On a computer, what is the difference between .doc and .docx?

The fundamental difference between the .doc and .docx file extensions is their underlying file format architecture, representing a pivotal shift from a proprietary, binary container to an open, XML-based standard. The .doc extension denotes the legacy binary file format used primarily by Microsoft Word from its inception through the 2003 version. This format stores document data—text, formatting, images, and other objects—in a complex, proprietary binary structure. This structure is not human-readable and requires specific parsing logic that was largely reverse-engineered by other software vendors, leading to potential compatibility issues and format instability. In contrast, the .docx extension, introduced with Microsoft Word 2007 as part of the Microsoft Office Open XML (OOXML) transition, represents a document that is essentially a collection of XML files and other resources compressed into a single ZIP archive. This architectural change makes the core content and styling definitions readable in plain text with appropriate tools, fundamentally altering how the document is constructed, stored, and processed.

This architectural divergence drives significant practical implications for interoperability, file integrity, and functionality. The XML-based .docx format facilitates greater software interoperability, as its open specification allows other office suites and applications to parse and generate files with higher fidelity. The ZIP compression typically results in smaller file sizes compared to equivalent .doc files, especially for documents containing repetitive formatting or embedded images. Furthermore, the modular structure of a .docx file—where styles, document properties, core content, and relationships are stored in separate XML files within the archive—enhances data recovery prospects. If a file becomes corrupted, it is sometimes possible to extract salvageable parts from the archive, whereas a corrupted binary .doc file is often a complete loss. The .docx format was also designed to natively support advanced modern features like sophisticated typography (OpenType fonts), complex mathematical equations, and richer graphic effects, which are difficult or impossible to implement robustly in the older binary format.

From a compatibility standpoint, the evolution has created a persistent need for backward compatibility layers, which shapes user experience and software requirements. Modern versions of Microsoft Word (2007 and later) fully support both reading and writing .doc files, but they do so through a compatibility mode that may not always translate every nuance of newer features when saving to the old format.
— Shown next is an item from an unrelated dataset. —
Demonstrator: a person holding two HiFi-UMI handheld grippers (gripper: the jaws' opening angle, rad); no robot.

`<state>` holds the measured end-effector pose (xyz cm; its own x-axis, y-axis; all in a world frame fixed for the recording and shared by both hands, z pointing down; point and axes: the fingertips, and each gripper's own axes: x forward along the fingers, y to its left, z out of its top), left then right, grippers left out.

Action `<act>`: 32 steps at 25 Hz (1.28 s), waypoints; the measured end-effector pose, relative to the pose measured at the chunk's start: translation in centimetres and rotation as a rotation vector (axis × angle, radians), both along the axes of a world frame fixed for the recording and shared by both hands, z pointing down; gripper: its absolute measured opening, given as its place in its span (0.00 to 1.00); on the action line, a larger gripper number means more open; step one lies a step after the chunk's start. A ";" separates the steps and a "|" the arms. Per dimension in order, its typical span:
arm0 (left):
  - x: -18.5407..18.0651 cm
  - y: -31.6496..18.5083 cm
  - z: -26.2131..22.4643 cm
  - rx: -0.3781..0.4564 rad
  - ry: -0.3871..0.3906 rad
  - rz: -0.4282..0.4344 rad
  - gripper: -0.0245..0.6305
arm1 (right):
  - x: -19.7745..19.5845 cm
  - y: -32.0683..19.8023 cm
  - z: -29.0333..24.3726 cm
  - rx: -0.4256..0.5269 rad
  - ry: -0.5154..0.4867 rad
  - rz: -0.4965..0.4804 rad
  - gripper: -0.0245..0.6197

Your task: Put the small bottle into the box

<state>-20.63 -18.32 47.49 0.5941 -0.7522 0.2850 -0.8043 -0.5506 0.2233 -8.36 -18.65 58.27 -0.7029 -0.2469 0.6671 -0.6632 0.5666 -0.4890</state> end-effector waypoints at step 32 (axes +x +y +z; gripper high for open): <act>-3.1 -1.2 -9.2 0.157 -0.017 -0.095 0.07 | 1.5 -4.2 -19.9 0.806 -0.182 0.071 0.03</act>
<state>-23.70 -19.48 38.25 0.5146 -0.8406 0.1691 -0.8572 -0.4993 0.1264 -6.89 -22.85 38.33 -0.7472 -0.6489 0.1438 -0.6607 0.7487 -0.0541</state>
Conversely, while older versions of Word (2003 and prior) cannot natively open .docx files, Microsoft provided a free compatibility pack to enable this functionality, though with potential loss of fidelity for elements unsupported by the older software. The industry-wide shift, solidified by the standardization of OOXML as ISO/IEC 29500, means .docx has become the de facto standard for word processing documents in professional and academic environments, while .doc persists primarily for legacy system compatibility or interchange with users trapped on very old software. The choice between them today is less about capability and more about necessity; for any new document without specific legacy constraints, .docx is the objectively superior choice due to its smaller size, greater resilience, and broader ecosystem support.